**DATASET EXTRACT**:
------------------------------
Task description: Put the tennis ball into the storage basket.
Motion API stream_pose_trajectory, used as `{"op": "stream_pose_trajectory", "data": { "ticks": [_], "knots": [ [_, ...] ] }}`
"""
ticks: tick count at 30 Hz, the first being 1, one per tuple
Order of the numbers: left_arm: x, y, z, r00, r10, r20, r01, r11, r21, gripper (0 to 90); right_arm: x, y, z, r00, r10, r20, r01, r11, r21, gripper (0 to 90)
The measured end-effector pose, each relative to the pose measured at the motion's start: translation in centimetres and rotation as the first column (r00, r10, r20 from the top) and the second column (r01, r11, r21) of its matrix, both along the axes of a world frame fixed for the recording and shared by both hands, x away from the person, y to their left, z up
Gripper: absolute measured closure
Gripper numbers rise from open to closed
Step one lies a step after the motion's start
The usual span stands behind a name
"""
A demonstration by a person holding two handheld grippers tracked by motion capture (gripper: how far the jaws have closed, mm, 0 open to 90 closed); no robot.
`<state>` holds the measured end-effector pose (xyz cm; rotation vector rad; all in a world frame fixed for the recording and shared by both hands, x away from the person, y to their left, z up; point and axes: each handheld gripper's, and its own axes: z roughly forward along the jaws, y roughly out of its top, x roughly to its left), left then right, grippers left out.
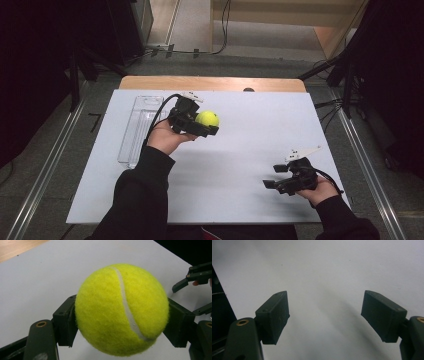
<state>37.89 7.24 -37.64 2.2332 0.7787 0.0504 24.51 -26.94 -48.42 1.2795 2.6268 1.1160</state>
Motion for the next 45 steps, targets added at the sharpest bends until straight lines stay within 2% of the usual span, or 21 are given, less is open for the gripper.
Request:
{"op": "stream_pose_trajectory", "data": {
  "ticks": [25, 37, 45],
  "knots": [
    [1.2, 2.8, -0.3, 0.9965, 0.082, 0.016, -0.082, 0.996, 0.034, 26.5, 0.0, 0.0, 0.1, 1.0, 0.001, 0.002, -0.001, 1.0, 0.002, 20.4],
    [1.6, 4.8, -0.1, 0.9898, 0.139, 0.033, -0.139, 0.9899, 0.025, 26.5, 0.0, 0.0, 0.1, 1.0, 0.001, 0.003, -0.001, 1.0, 0.003, 20.4],
    [1.9, 6.1, -0.1, 0.9849, 0.168, 0.041, -0.17, 0.9848, 0.037, 26.5, -0.1, 0.0, 0.1, 1.0, 0.001, 0.003, -0.001, 1.0, 0.002, 20.4]
  ]
}}
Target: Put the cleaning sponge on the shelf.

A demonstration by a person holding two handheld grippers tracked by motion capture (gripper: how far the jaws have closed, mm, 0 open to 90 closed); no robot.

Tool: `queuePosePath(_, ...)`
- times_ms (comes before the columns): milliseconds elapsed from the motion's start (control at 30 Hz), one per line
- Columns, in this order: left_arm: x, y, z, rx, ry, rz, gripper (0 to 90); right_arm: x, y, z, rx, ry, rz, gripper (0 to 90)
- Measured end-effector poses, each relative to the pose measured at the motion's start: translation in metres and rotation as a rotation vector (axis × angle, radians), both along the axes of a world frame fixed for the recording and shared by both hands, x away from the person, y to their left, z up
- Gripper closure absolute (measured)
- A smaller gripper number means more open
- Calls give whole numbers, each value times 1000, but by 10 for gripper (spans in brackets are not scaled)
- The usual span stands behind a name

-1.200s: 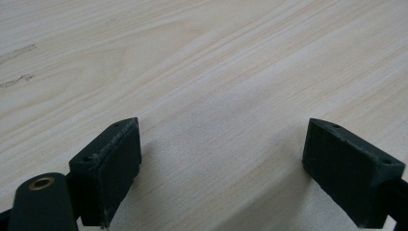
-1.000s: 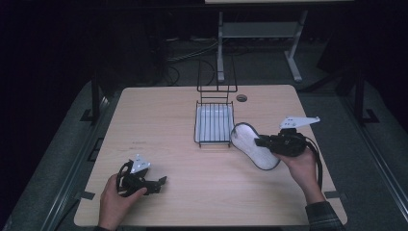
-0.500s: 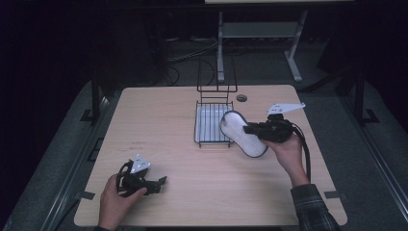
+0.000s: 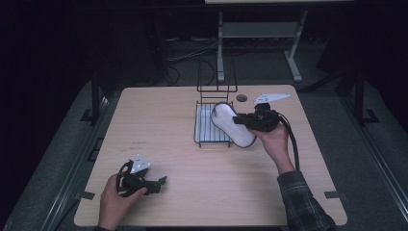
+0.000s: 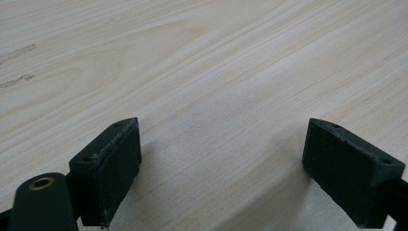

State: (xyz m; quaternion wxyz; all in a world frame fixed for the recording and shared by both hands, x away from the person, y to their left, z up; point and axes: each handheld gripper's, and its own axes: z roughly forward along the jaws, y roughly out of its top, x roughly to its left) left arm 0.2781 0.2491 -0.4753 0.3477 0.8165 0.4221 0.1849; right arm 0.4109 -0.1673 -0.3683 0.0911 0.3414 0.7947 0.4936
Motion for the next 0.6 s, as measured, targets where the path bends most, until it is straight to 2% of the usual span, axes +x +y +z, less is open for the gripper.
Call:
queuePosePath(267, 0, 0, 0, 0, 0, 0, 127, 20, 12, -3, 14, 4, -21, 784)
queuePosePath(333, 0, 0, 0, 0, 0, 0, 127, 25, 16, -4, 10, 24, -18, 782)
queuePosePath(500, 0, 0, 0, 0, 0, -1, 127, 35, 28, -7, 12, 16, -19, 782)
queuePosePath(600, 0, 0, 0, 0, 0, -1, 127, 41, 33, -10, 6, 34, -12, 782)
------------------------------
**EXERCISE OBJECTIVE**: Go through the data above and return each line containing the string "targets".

**SOLUTION FOR THIS TASK**:
Motion for the next 45 steps, targets added at the sharpest bends until straight lines stay within 2% of the usual span, or 21 are given, less is open for the gripper.
Motion for the next 0.6 s, as measured, targets where the path bends most, until it is straight to 2% of the usual span, axes +x +y +z, less is open for the gripper.

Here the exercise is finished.